Matthews led off with a handful of eye-popping statistics from the just-completed Chaffee Housing Needs Analysis and Production Goals.
- Average rents have increased 43 percent since the last needs assessment in 2016
- Average home prices have increased 41 percent since 2020
- 435 homes are needed NOW; another 670 in five years
Rob Gartzman, owner of three unique restaurants in Salida cited the struggles he and fellow restaurant and retail owners face. Everyone from the Front Range wants to work here – until they learn about the lack of housing, then no one applies.
Gartzman, a “serial entrepreneur” has two other business concepts in development, including one to address workforce rental housing. Yet even Gartzman said that the housing crisis is already so severe that he might not be able to keep his operations here over the long term.
He said that the area really needs rentals, yet builders want a quick project and an easy profit then move on. He urged that local governments seek out the few builders who do rentals, incentivize them and adapt land use and zoning policies to make it all work.
50-year Chaffee resident Norma Cady, a highly educated and multi-careered service worker is trying to retire – at age 71. More than “housing-burdened”, she has faced a series of significant rent increases and in January, has no idea where she will live, after the next increase forces her to leave. She says her Social Security, pension, and meager savings plus a part-time job driving for Chaffee Shuttle still will not cover her expected housing costs.
No Silver Bullets, Need all the Spokes on the Wheel
Realtor, developer, HRRMC and Chaffee County Economic Development Corporation board member Jeff Post likened the housing crisis to a bicycle wheel; needing all its spokes (elements and solutions) to solve the problem and keep the wheel turning. “There isn’t one silver bullet. Land use codes, keeping open space, addressing each income level; all are important and it’s a tough balance”, he said.
Post felt that public-private partnerships are needed as federal grants are not available at the Average Median Income (AMI) levels needed here, even in this newly designated “rural-resort” community. He suggested that projects be looked at on a “cash flow” basis, instead of just seeking a one-time donation to incentivize a developer to get affordable housing built.
Chaffee Housing Authority Director Becky Gray briefly mentioned the potential property tax measure on the November ballot. She then said there were pros and cons to using CHA funds to either subsidize an affordable housing project build or to subsidize the rent.

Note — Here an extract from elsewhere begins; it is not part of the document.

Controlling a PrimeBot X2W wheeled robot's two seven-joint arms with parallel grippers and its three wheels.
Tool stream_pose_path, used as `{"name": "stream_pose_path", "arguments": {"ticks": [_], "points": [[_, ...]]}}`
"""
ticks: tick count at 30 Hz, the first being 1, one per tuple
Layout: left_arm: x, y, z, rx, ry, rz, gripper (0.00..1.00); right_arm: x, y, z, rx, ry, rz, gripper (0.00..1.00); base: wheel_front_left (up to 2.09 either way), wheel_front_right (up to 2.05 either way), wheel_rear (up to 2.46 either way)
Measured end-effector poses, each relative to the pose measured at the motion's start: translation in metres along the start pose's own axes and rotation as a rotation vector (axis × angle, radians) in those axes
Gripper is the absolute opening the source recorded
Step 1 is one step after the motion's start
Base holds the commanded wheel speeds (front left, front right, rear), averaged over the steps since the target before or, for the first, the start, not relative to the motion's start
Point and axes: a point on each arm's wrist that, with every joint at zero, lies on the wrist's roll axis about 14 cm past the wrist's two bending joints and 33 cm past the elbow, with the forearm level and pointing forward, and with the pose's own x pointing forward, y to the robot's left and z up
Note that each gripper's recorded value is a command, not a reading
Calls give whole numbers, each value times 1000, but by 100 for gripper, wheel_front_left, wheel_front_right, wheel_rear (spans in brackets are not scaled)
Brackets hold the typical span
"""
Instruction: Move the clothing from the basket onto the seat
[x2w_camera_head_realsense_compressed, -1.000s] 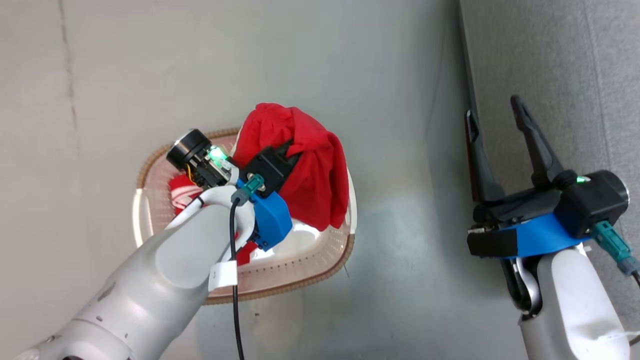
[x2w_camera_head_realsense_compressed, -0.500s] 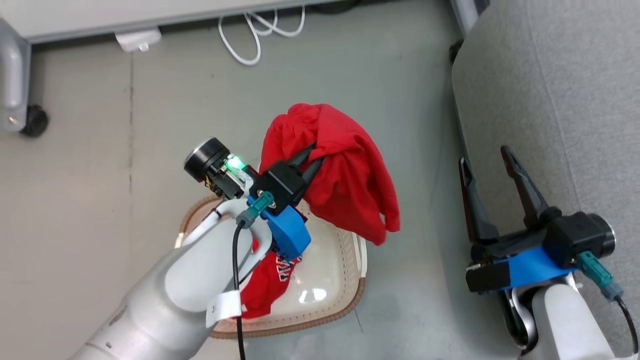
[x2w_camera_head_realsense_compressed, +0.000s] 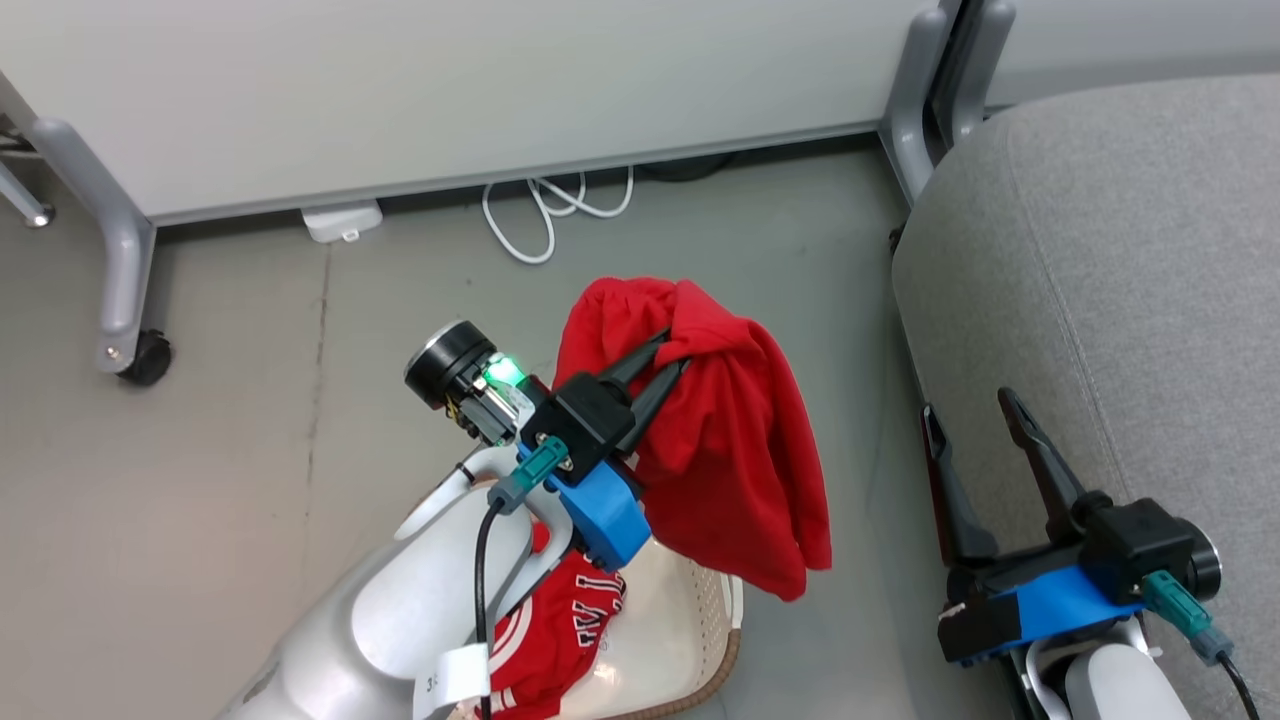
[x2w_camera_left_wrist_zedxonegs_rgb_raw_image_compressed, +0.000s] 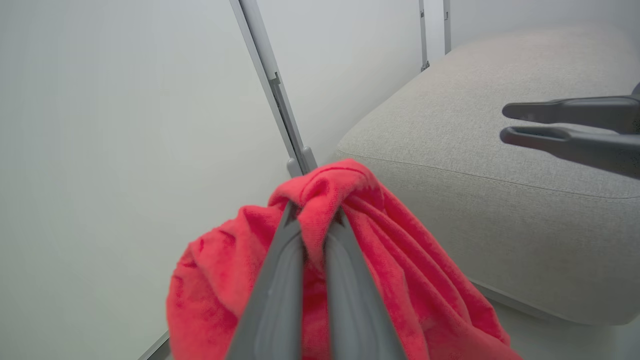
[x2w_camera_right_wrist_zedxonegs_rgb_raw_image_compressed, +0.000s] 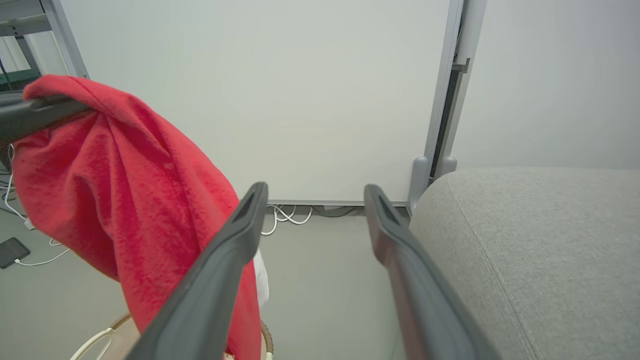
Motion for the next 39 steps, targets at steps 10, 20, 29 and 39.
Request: {"name": "stream_pose_path", "arguments": {"ticks": [10,20,29,39], "points": [[-13,-10,21,27,-39,2,0,-11,6,11,1,-24,13,100,0,0,0],[-15,-13,27,29,-54,1,0,-3,46,22,-31,-57,140,100,0,0,0],[-15,-15,29,18,-65,-2,0,15,95,15,-120,-39,345,100,0,0,0],[-10,-20,41,14,-100,-18,0,28,112,-18,-270,55,465,100,0,0,0]]}}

What makes the most sense, Gray said was for the CHA to work with the development community and local governments and try to reduce the fees imposed on new projects, making them more affordable from the start.
“Being homeless is worse than being jobless”, she added, in a nod to panelist Cady, while speaking towards the potential need for rental subsidies, at least in the short term until the housing crisis is stabilized.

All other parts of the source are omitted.